Word for word, print each line of the listing below; pictures stay out.
= = = = =
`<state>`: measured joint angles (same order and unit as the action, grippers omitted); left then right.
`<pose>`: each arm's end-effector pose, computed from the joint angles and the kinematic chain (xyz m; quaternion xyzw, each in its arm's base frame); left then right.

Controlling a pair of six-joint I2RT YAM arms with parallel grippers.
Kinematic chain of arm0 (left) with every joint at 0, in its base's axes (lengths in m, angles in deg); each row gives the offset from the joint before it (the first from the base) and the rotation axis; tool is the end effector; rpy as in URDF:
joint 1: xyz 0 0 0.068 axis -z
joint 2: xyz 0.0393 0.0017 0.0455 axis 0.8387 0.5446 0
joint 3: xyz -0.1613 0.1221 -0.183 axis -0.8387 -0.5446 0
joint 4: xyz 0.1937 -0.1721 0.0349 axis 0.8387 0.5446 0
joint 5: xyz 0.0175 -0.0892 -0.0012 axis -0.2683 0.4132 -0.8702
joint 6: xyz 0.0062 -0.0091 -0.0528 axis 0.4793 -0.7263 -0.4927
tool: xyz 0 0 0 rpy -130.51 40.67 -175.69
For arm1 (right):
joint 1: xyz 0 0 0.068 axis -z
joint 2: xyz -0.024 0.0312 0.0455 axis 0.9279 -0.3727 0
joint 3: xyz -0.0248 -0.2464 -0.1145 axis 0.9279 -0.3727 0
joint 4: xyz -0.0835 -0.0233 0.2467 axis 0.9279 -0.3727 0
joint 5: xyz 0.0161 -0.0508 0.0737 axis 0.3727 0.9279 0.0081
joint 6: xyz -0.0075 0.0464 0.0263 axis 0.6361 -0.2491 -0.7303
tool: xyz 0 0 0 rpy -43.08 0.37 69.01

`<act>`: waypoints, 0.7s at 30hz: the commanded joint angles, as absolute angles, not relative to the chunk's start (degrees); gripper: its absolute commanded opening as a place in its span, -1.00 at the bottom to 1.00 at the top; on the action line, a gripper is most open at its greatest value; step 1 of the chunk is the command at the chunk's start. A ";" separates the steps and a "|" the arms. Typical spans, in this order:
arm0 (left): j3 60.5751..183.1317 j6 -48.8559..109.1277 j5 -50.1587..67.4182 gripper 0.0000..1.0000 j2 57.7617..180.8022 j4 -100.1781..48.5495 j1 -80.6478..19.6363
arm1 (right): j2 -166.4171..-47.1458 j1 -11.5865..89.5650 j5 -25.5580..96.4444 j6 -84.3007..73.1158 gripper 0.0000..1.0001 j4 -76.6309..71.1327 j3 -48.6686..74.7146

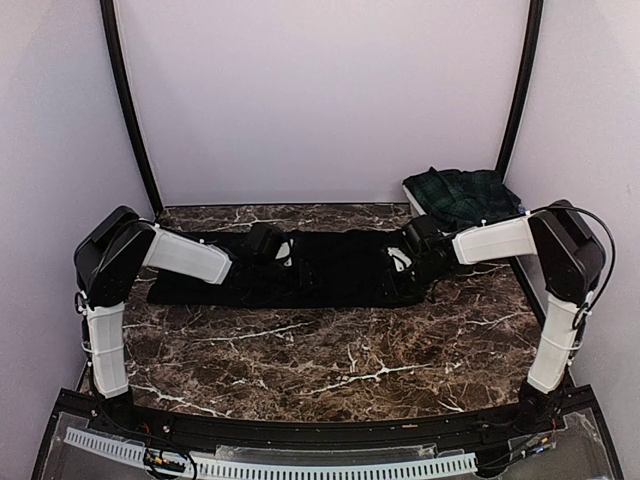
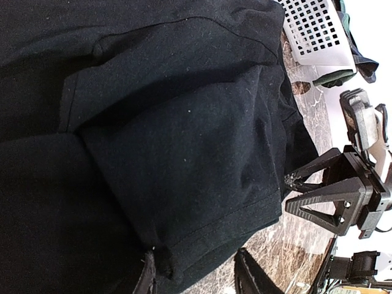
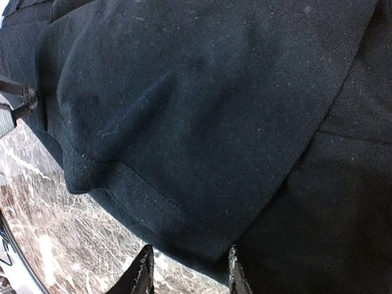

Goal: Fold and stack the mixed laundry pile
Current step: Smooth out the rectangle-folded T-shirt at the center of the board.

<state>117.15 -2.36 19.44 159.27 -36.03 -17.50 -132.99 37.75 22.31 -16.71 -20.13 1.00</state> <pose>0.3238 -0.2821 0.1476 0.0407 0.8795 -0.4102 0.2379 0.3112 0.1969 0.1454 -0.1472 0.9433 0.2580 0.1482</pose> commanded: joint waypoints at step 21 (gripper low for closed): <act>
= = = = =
• _Result of the task_:
`<state>`: measured joint angles (same order and unit as the action, grippers omitted); left then right.
`<pose>`: each arm's end-effector pose, computed from the joint angles and the kinematic chain (xyz m; quaternion xyzw, each in its arm's base frame); left then right.

Controlling a pair of six-joint I2RT YAM arms with parallel grippers.
Kinematic chain of arm0 (left) with every joint at 0, in its base's axes (lengths in m, angles in deg); each row gives the offset from the joint before it (the first from the base) and the rotation axis; tool is the end effector; rpy as in URDF:
joint 1: xyz 0 0 0.068 axis -z
joint 2: xyz 0.0393 0.0017 0.0455 axis 0.8387 0.5446 0
joint 3: xyz -0.1613 0.1221 -0.183 axis -0.8387 -0.5446 0
joint 4: xyz 0.1937 -0.1721 0.0349 axis 0.8387 0.5446 0
joint 5: xyz 0.0175 -0.0892 -0.0012 axis -0.2683 0.4132 -0.8702
joint 6: xyz 0.0062 -0.0091 -0.0528 axis 0.4793 -0.7263 -0.4927
tool: xyz 0 0 0 rpy -130.51 40.67 -175.69
For arm1 (right):
joint 1: xyz 0 0 0.068 axis -z
joint 2: xyz -0.024 0.0312 0.0455 axis 0.9279 -0.3727 0
joint 3: xyz -0.0248 -0.2464 -0.1145 axis 0.9279 -0.3727 0
joint 4: xyz -0.0835 -0.0233 0.2467 axis 0.9279 -0.3727 0
joint 5: xyz 0.0161 -0.0508 0.0737 axis 0.3727 0.9279 0.0081
joint 6: xyz -0.0075 0.0464 0.0263 axis 0.6361 -0.2491 -0.7303
tool: xyz 0 0 0 rpy -43.08 0.37 69.01

`<act>`: waypoints, 0.7s at 30hz: the commanded joint angles, as absolute angles, not relative to the chunk's start (degrees); gripper: its absolute commanded opening as a place in its span, -1.00 at the bottom to 1.00 at the top; on the action line, a gripper is most open at its greatest value; step 1 of the chunk is the command at the chunk's start. A ";" separates the steps and a "|" the arms. Typical spans, in this order:
arm0 (left): j3 60.5751..183.1317 j6 -48.8559..109.1277 j5 -50.1587..67.4182 gripper 0.0000..1.0000 j2 57.7617..180.8022 j4 -100.1781..48.5495 j1 -80.6478..19.6363
arm1 (right): j2 -166.4171..-47.1458 j1 -11.5865..89.5650 j5 -25.5580..96.4444 j6 -84.3007..73.1158 gripper 0.0000..1.0001 j4 -76.6309..71.1327 j3 -48.6686..74.7146


Goal: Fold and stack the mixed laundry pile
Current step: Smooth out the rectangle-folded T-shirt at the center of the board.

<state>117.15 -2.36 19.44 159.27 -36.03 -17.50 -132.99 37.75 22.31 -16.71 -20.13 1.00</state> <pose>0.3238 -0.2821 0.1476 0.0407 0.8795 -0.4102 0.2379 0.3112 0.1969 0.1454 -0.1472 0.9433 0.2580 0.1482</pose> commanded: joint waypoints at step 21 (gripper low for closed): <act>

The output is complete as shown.